____ MATERIALS PROVIDED

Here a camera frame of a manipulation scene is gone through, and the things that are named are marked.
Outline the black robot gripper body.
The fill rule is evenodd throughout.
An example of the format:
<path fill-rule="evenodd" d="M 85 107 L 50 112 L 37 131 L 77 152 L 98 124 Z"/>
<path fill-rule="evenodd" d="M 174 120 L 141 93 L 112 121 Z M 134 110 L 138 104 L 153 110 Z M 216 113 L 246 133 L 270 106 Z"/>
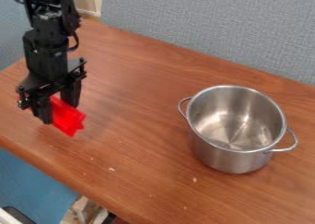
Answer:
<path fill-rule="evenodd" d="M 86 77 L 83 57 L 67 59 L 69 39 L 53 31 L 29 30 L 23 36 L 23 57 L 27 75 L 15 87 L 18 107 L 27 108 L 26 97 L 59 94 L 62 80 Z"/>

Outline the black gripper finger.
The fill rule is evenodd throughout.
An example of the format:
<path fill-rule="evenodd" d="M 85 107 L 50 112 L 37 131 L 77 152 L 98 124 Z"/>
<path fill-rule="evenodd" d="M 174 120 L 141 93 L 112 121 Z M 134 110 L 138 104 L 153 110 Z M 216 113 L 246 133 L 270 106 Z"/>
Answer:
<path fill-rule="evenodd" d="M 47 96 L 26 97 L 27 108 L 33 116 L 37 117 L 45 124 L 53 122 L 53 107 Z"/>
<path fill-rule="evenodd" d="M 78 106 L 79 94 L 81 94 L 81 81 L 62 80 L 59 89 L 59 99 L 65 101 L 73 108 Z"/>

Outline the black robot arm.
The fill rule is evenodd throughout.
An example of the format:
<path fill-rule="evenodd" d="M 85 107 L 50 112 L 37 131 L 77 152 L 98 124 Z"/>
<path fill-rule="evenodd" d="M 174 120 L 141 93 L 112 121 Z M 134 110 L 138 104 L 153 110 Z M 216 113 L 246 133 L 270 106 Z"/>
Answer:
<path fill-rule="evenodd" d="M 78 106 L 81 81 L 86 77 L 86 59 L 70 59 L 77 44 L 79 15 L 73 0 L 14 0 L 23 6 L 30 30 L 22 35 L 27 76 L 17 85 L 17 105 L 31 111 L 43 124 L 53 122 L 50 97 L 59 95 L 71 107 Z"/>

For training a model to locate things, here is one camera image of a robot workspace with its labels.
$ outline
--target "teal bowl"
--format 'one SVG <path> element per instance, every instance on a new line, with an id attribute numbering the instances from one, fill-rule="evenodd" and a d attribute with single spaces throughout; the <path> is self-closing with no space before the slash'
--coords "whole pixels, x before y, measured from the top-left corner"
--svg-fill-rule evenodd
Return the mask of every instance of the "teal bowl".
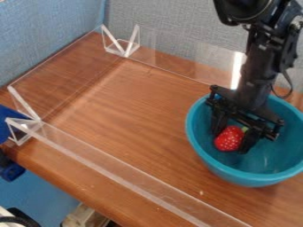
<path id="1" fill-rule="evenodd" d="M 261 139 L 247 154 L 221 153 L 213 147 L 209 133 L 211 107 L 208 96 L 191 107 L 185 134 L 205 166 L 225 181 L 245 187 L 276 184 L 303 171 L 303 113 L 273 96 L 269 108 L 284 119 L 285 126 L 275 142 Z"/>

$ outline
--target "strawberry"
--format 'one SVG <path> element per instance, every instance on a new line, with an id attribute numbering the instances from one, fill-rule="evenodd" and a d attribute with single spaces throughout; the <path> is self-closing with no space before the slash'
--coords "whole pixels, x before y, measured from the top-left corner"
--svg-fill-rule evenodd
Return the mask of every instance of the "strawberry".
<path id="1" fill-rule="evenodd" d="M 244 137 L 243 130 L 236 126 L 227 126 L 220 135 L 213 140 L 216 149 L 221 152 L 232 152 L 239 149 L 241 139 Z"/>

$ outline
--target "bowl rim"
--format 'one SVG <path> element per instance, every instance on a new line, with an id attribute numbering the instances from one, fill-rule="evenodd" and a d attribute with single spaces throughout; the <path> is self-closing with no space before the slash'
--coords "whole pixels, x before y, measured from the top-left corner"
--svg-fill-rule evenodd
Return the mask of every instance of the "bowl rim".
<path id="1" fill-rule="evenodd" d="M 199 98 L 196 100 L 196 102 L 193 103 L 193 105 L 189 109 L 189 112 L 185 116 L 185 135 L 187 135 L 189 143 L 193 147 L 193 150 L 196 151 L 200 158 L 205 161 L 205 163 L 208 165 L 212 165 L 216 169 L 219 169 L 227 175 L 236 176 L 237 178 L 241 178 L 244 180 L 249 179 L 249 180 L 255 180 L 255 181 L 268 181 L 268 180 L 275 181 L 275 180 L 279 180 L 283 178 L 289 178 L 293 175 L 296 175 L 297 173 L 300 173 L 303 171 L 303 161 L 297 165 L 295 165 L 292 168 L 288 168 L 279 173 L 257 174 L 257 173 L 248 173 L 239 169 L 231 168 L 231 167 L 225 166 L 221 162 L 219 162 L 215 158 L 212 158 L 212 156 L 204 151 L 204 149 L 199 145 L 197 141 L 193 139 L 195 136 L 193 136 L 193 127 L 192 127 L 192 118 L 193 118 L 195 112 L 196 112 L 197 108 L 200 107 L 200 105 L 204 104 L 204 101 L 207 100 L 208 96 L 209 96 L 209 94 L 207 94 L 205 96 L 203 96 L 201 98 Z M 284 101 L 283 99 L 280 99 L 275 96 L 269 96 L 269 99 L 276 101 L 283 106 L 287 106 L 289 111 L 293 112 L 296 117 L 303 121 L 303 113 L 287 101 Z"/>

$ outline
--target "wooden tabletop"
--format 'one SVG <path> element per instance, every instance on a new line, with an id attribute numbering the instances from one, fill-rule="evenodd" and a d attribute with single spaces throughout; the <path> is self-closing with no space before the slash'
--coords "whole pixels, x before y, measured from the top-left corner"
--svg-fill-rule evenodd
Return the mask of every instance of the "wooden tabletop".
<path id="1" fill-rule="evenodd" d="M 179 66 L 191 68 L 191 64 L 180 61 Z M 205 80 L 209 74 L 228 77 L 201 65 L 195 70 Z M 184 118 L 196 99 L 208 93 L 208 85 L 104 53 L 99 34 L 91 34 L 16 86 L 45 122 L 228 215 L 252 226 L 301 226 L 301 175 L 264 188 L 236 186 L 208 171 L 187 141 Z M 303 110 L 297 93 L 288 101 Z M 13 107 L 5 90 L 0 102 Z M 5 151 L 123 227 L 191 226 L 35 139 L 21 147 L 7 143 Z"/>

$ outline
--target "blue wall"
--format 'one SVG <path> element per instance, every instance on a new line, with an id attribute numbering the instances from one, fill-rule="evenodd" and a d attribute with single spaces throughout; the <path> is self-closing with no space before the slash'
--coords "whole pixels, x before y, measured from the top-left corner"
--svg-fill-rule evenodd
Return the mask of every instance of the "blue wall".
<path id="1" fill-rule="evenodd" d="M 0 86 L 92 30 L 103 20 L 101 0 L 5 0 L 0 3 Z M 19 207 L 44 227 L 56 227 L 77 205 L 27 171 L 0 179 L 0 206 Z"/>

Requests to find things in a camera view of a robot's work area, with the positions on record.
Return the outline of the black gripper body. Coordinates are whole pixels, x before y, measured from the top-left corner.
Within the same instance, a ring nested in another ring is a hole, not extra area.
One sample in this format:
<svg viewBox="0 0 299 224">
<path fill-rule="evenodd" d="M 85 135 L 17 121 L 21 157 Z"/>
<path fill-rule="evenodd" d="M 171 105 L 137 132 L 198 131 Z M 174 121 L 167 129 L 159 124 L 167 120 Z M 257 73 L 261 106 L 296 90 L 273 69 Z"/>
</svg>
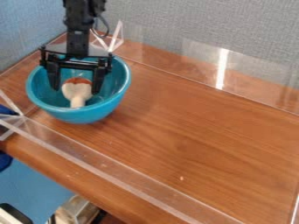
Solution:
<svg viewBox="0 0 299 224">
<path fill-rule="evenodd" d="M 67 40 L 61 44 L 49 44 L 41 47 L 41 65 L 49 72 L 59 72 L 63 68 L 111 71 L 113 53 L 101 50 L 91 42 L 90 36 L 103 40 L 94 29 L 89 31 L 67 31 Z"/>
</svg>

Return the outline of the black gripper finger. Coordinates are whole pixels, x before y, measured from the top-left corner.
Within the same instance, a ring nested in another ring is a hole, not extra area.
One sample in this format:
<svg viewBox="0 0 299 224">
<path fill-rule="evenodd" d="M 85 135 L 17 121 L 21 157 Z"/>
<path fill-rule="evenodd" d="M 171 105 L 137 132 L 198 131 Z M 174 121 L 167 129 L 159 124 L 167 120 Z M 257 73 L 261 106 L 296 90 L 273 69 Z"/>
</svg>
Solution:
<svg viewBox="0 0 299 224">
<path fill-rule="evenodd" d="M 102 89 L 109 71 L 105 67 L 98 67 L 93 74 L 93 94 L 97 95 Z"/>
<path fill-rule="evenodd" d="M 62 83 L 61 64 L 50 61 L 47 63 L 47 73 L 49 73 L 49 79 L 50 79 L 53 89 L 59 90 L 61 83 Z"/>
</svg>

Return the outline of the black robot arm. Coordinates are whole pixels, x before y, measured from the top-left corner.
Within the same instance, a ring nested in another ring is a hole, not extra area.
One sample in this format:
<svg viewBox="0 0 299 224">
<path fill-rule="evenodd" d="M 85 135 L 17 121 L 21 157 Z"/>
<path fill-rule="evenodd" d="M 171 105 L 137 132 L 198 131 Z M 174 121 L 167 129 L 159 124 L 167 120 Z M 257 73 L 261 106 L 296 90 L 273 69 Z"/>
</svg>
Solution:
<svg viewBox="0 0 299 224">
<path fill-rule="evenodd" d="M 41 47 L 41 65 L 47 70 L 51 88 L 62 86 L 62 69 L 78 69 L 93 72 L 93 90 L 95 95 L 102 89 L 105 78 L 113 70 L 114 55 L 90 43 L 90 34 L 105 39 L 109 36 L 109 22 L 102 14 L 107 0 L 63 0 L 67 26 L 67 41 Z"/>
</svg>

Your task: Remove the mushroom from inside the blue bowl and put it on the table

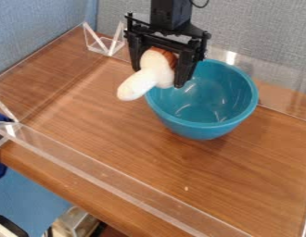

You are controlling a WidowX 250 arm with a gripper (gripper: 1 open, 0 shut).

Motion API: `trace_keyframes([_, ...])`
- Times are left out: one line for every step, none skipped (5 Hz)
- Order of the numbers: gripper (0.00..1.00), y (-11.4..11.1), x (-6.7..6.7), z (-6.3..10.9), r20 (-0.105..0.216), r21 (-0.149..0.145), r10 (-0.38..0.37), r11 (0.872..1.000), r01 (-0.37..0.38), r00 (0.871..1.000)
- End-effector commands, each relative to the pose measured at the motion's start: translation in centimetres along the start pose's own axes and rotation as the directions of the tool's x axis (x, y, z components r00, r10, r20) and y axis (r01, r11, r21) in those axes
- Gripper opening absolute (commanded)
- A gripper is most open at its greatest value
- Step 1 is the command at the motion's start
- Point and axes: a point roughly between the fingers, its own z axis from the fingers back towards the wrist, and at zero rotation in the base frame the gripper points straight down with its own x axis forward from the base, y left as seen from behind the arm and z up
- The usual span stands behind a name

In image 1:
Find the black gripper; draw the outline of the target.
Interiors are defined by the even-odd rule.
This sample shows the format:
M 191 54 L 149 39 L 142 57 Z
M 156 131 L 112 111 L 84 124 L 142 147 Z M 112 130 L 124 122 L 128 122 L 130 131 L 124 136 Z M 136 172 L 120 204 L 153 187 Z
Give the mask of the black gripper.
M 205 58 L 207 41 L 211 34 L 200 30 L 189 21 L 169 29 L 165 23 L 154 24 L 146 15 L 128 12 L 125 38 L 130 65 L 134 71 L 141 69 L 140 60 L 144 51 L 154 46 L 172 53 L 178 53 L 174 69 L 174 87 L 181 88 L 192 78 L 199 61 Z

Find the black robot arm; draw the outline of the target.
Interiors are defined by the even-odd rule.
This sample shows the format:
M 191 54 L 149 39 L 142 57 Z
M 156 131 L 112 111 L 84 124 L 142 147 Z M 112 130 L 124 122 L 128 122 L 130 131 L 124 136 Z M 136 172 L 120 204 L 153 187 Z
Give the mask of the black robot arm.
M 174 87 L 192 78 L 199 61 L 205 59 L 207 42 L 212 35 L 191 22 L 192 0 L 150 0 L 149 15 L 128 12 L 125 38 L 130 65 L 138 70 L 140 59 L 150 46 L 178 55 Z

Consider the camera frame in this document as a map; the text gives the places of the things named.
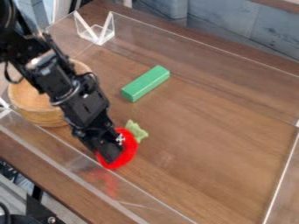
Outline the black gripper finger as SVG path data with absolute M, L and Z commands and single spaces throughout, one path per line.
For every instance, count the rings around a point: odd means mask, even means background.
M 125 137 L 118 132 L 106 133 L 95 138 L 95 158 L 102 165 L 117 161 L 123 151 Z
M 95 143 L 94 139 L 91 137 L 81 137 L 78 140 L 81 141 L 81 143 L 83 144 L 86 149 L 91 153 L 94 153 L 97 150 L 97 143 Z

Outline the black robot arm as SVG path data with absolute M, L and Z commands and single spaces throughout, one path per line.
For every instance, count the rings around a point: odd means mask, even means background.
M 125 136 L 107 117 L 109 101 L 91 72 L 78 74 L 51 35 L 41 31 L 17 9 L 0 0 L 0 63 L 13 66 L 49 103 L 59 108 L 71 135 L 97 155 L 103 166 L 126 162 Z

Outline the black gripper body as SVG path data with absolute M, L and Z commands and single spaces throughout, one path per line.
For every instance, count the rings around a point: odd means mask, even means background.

________

[WHAT YOU HAVE TO DO]
Determine how many lines of the listing hold the word "body" and reply with that figure alone.

[SOLUTION]
3